The “automation” part of the machine learning basically looks for key words in my documentation as well as looking at lab results and diagnoses that have been entered by humans to try to match patterns and suggest additional medical issues. The suggestions are wrong probably 70 percent of the time, and have been already documented 25 percent of the time (but the software doesn’t recognize this).
The few times that the suggestions are “relevant,” I’m getting asked to clarify something like which bacteria is responsible for causing a pneumonia. How the f*%k should I know? Most of the time respiratory cultures don’t grow the culprit bacteria; if it DOES grow, it usually takes a few days before there is enough to identify, and we document that anyway.
I’ve found that the AI portion of this 100’s of millions of dollars EMR is more of a distraction than anything else. I don’t know any physician who doesn’t simply ignore it.
On a related topic, I would point out that the documentation that a physician dictates must meet an EXTREMELY complex set of criteria, covering tons of nonsense bullet points that change based on the patient and various diagnoses. Dictating an entire note as a single recording into a watch would bypass all the advantages that the crazy expensive EMR software grants you, such as automating certain parts of the note (insertion of lab values, test results, etc.). The article also doesn’t say whether it’s (A) SIRI transcribing (which works extremely poorly when medical terminology is involved), (B) Custom dictation software such as Dragon Medical is involved, or (C) A human transcription service types this up.

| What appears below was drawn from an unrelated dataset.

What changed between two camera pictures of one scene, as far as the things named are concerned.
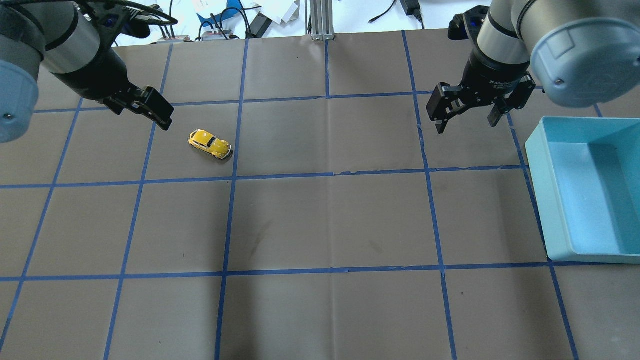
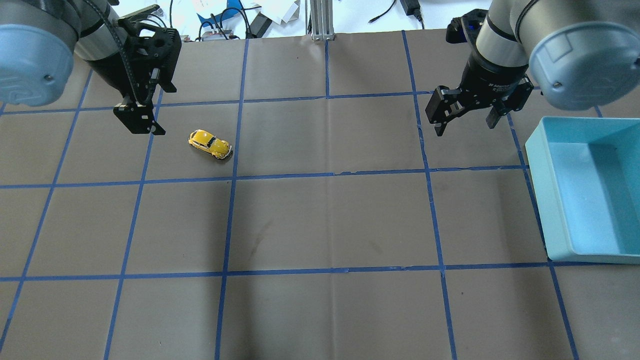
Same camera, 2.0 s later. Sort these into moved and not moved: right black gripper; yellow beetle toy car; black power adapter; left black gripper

Lastly, to those of you that think computers are “good” at reading studies such as XRays, EKG’s, etc, I can assure that while this may be true in science fiction movies, these things suck in real life. The automated EKG interpretation algorithms have been progressing for decades, but still suck. They get some things right, but get just as much wrong. We aren’t going to see these things nearly as good as humans anytime in the foreseeable future.